Boekrecensie ‘Een klein leven’, Hanya Yanagihara

Dit boek lijkt, als we beginnen te lezen, te gaat over vier jonge mannen die allemaal hun weg in het leven zoeken in hedendaags New York. Al sinds het begin van hun studietijd zijn ze vrienden: de knappe aspirant-acteur Willem, de flamboyante kunstenaar JB, de beginnend architect Malcolm en de mysterieuze rechten-student Jude St. Francis.

Maar dan begint steeds duidelijker te worden dat dit boek eigenlijk over laatstgenoemde gaat: de knappe, stille, briljante, onbenaderbare Jude. Hij blijkt een afschuwelijke jeugd vol misbruik en geweld achter zich te hebben, wat hem grondig heeft beschadigd. De enige manier waarop hij de kolkende duistere gedachten in zijn hoofd tot bedaren kan brengen, is door zichzelf te verwonden, te snijden.

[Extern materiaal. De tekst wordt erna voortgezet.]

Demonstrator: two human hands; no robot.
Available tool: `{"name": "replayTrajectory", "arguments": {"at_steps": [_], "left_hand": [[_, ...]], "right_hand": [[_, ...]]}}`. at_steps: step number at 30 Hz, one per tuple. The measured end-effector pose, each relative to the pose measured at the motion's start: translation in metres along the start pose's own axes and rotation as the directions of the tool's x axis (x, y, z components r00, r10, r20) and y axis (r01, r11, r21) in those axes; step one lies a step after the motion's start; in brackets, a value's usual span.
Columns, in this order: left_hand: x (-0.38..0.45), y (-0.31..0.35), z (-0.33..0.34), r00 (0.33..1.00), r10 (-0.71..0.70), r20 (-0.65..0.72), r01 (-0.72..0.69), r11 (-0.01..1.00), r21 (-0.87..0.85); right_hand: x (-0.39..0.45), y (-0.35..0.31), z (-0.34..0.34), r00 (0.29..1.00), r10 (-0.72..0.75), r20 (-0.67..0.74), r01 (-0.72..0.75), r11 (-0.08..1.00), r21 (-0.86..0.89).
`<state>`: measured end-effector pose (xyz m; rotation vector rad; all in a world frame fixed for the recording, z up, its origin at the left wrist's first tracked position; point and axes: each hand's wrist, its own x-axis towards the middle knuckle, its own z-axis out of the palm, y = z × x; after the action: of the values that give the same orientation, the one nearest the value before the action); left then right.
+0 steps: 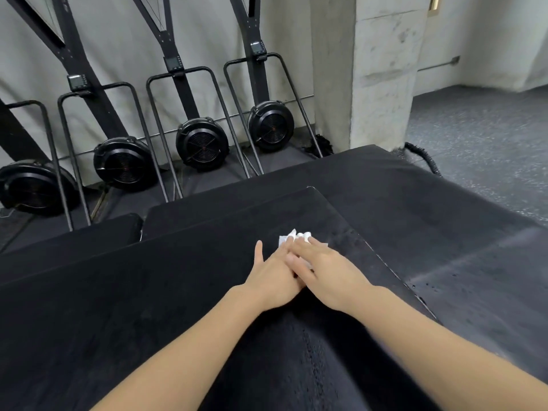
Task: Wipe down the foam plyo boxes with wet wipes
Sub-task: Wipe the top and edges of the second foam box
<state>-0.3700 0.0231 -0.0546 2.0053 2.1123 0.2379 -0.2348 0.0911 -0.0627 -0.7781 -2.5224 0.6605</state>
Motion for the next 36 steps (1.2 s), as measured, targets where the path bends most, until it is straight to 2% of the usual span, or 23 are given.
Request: {"name": "replayTrajectory", "arguments": {"at_steps": [2,4,6,8,10,13,16,17,19,21,23,25,27,32,34,36], "left_hand": [[-0.021,-0.022,-0.007,0.993,-0.051,-0.108,0.045,0.997,-0.060],[-0.043,-0.046,-0.015,0.983,-0.114,-0.147,0.122,0.991,0.046],[-0.060,-0.068,-0.022,0.971,-0.238,0.005,0.236,0.965,0.117],[-0.069,-0.082,-0.028,0.909,-0.369,0.192,0.351,0.928,0.122],[-0.070,-0.089,-0.031,0.862,-0.415,0.293,0.398,0.910,0.117],[-0.064,-0.090,-0.033,0.855,-0.414,0.311,0.384,0.910,0.157],[-0.061,-0.089,-0.033,0.851,-0.423,0.312,0.385,0.906,0.176],[-0.062,-0.089,-0.032,0.849,-0.426,0.312,0.389,0.905,0.175],[-0.062,-0.090,-0.030,0.849,-0.429,0.307,0.395,0.903,0.170],[-0.063,-0.092,-0.027,0.853,-0.431,0.295,0.398,0.902,0.166],[-0.064,-0.093,-0.027,0.860,-0.420,0.290,0.393,0.907,0.149],[-0.064,-0.092,-0.028,0.863,-0.414,0.290,0.395,0.910,0.123],[-0.064,-0.091,-0.029,0.856,-0.428,0.291,0.412,0.904,0.116],[-0.063,-0.092,-0.029,0.851,-0.434,0.298,0.412,0.901,0.136],[-0.063,-0.091,-0.031,0.849,-0.433,0.302,0.408,0.902,0.143],[-0.064,-0.090,-0.032,0.846,-0.434,0.309,0.412,0.901,0.138]], "right_hand": [[0.005,-0.002,0.007,0.998,0.001,0.064,0.003,0.998,-0.069],[0.014,0.001,0.014,0.993,0.002,0.122,0.023,0.980,-0.199],[0.023,0.007,0.019,0.982,0.000,0.190,0.052,0.963,-0.265],[0.027,0.010,0.021,0.978,-0.034,0.206,0.097,0.949,-0.301],[0.030,0.017,0.020,0.978,-0.074,0.194,0.141,0.920,-0.364],[0.035,0.041,0.002,0.989,0.086,0.122,-0.034,0.927,-0.373],[0.036,0.056,-0.011,0.960,0.275,0.049,-0.228,0.873,-0.431],[0.035,0.051,-0.008,0.956,0.290,0.032,-0.252,0.876,-0.410],[0.029,0.022,0.010,0.969,0.242,0.047,-0.216,0.925,-0.311],[0.022,-0.018,0.040,0.978,0.142,0.152,-0.116,0.979,-0.168],[0.015,-0.049,0.064,0.970,-0.021,0.241,0.054,0.990,-0.132],[0.013,-0.059,0.067,0.958,-0.080,0.274,0.123,0.982,-0.144],[0.018,-0.041,0.057,0.964,-0.055,0.259,0.100,0.981,-0.164],[0.030,0.047,0.002,0.988,0.132,0.086,-0.099,0.944,-0.315],[0.030,0.064,-0.011,0.976,0.196,0.089,-0.151,0.919,-0.365],[0.026,0.058,-0.008,0.971,0.238,0.036,-0.205,0.894,-0.398]]}}
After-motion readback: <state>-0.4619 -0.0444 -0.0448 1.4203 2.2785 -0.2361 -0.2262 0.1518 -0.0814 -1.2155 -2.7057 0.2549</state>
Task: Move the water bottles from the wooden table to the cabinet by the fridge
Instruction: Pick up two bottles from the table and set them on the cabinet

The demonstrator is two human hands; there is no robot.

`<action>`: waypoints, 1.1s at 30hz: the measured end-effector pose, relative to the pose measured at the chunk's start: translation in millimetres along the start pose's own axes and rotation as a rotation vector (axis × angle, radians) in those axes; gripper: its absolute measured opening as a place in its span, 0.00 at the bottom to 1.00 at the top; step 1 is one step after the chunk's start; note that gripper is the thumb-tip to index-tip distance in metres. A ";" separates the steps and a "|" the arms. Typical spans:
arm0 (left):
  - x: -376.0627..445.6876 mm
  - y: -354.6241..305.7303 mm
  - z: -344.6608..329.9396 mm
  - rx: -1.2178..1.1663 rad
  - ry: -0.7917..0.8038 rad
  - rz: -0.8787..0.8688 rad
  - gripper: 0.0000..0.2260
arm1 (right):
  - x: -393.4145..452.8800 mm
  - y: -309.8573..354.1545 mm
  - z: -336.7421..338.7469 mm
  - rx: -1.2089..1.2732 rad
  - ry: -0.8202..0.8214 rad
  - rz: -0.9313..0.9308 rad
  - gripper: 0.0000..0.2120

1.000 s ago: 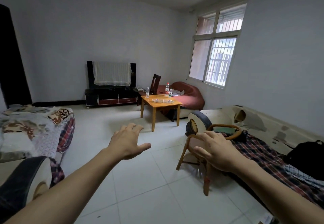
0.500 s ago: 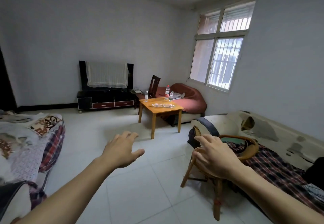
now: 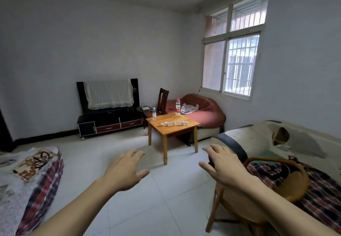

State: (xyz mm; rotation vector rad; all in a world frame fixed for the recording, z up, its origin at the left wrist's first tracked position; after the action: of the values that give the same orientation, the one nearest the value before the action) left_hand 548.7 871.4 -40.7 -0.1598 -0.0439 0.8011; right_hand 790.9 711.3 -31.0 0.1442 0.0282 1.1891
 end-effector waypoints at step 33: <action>532.3 158.5 -28.3 -0.103 0.018 -0.085 0.33 | 510.5 -61.9 -72.8 0.051 0.045 -0.107 0.27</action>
State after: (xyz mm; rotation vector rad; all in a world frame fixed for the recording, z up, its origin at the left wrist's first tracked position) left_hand 809.1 1358.6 -105.3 -0.2606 -0.0749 0.7125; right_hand 1031.4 1168.6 -83.4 0.1590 0.1050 1.0854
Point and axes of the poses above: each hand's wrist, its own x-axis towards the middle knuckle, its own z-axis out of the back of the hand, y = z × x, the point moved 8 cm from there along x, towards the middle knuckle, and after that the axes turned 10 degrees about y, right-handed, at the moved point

En zo worden we als snel het dramatische, emotionele verhaal ingezogen van hoe Jude vecht tegen zijn demonen. Er gebeuren hem hele fijne dingen: zijn vrienden zijn dol op hem, hij wordt, al jongvolwassen, geadopteerd door hele lieve mensen, heeft een lijfarts die hem onbezoldigd steeds weer oplapt na een daad van zelfmutilatie, maar toch… toch wordt steeds duidelijker dat Jude het misschien tóch niet gaat redden. Alhoewel alles dan tóch weer anders gaat dan je denkt.

Yanagihara sleurt je mee in een emotionele, beklemmende, schrijnende en ongenadige rollercoaster-rit, waaruit je niet meer kan ontsnappen. Hoe dieper je in het boek verzeilt raakt, hoe meer je te lezen krijgt over Jude’s jeugd en dat is ongelooflijk heftig. Maar niet alleen Jude, ook bijvoorbeeld hoe Harold, de pleegvader van Jude, zijn eigen zoon kwijtraakt, of hoe JB bijna ten onder gaat aan een drugsverslaving, zijn heftige relazen. Dat komt mede door Yanagihara’s vertelstijl, waarin heel gedetailleerd alles wat Jude en de mensen om hem heen meemaken, wordt beschreven in een fantastisch goede schrijfstijl.

Kortom: dit is een beest van een boek! Een boek dat ook een hele tijd nog door je hoofd blijft spoken! Laat je dus niet afschrikken door de bijna 800 pagina’s die dit boek in de hardcover-editie telt (of door de ruim 2.700 pagina’s op mijn KoboReader), en dompel jezelf er in onder!

Boekrecensie ‘Mijn meneer’, Ted van Lieshout

Dit boek gaat erover hoe de jonge Ted bevriend raakt met ‘meneer’, een volwassen man van wie we de voornaam (het begint met J.) nooit te horen krijgen. Het begint onschuldig met het spelen met speelgoedtreinen en lego. Daarna begint meneer Ted tekenles te geven en geeft hem steeds meer aandacht en complimenten, iets waar de jongen zeker gevoelig voor is. En vanaf dat punt wordt het allengs wat minder onschuldig: Ted moet toch ook een naakt model kunnen tekenen, en meneer stelt zich graag beschikbaar. Daarna moeten ze toch ook elkáár tekenen; naakt natuurlijk. En zo krijgt hun vriendschap een steeds meer seksuele lading.

In dit boek vertelt Ted hoe dit allemaal verliep aan het beeld van Maria, dat in een onaanzienlijk kapelletje staat, aan een landweggetje dichtbij zijn huis. Die vertelvorm geeft meteen al verlichting aan dit zware onderwerp. Maar dat komt ook door de prettig lichte toon die Van Lieshout aanhoudt, waarin ook ruimte is voor humor. Hij weet de gedachte- en belevingswereld van de jonge protagonist heel goed tot leven te brengen en dat maakt dit een zeer geslaagd boek.

Dat Van Lieshout een nawoord aan het boek toegeeft waarin hij expliciet zegt tégen pedoseksuele relaties te zijn, geeft wel aan hoe beladen dit onderwerp is. Want eigenlijk zou een romanschrijver zich toch niet moeten hoeven te verantwoorden.